**EXERCISE:** Could you write the entries out again, exactly as they are?
----
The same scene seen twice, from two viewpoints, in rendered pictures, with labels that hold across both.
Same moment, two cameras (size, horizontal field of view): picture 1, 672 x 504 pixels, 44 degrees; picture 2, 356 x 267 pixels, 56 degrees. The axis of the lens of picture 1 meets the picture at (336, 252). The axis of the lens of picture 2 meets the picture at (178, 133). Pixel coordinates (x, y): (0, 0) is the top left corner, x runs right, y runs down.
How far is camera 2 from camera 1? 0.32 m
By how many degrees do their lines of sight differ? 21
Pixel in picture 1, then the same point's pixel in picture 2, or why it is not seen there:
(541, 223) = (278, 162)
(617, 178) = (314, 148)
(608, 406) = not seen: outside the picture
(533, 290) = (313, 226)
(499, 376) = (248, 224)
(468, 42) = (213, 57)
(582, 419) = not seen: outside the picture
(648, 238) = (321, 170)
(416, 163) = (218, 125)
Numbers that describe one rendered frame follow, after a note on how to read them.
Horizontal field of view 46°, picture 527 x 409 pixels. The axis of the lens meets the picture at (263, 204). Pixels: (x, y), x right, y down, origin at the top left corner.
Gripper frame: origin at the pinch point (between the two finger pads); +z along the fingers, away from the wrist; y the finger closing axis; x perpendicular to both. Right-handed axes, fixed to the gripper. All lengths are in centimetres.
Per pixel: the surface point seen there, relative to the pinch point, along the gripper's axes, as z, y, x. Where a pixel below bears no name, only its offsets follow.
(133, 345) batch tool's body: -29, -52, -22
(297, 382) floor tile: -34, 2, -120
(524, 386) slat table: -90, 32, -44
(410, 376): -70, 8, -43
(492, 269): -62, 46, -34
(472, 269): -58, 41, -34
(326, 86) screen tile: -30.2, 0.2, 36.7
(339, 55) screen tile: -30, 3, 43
----
**SOLUTION TO THIS EXERCISE:**
The same scene seen twice, from two viewpoints, in rendered pictures, with labels that hold across both.
Same moment, two cameras (size, horizontal field of view): picture 1, 672 x 504 pixels, 44 degrees; picture 2, 356 x 267 pixels, 56 degrees. The axis of the lens of picture 1 meets the picture at (336, 252). The axis of the lens of picture 2 meets the picture at (178, 133). Pixel coordinates (x, y): (0, 0) is the top left corner, x runs right, y runs down.
How far is camera 2 from camera 1? 0.32 m
By how many degrees do their lines of sight differ? 21
Pixel in picture 1, then the same point's pixel in picture 2, or why it is not seen there:
(541, 223) = (278, 162)
(617, 178) = (314, 148)
(608, 406) = not seen: outside the picture
(533, 290) = (313, 226)
(499, 376) = (248, 224)
(468, 42) = (213, 57)
(582, 419) = not seen: outside the picture
(648, 238) = (321, 170)
(416, 163) = (218, 125)
Numbers that describe one rendered frame follow, after a note on how to read them.
Horizontal field of view 46°, picture 527 x 409 pixels. The axis of the lens meets the picture at (263, 204). Pixels: (x, y), x right, y down, origin at the top left corner.
Gripper frame: origin at the pinch point (between the two finger pads); +z along the fingers, away from the wrist; y the finger closing axis; x perpendicular to both. Right-handed axes, fixed to the gripper. All lengths are in centimetres.
Per pixel: the surface point seen there, relative to the pinch point, along the gripper's axes, as z, y, x. Where a pixel below bears no name, only its offsets follow.
(133, 345) batch tool's body: -29, -52, -22
(297, 382) floor tile: -34, 2, -120
(524, 386) slat table: -90, 32, -44
(410, 376): -70, 8, -43
(492, 269): -62, 46, -34
(472, 269): -58, 41, -34
(326, 86) screen tile: -30.2, 0.2, 36.7
(339, 55) screen tile: -30, 3, 43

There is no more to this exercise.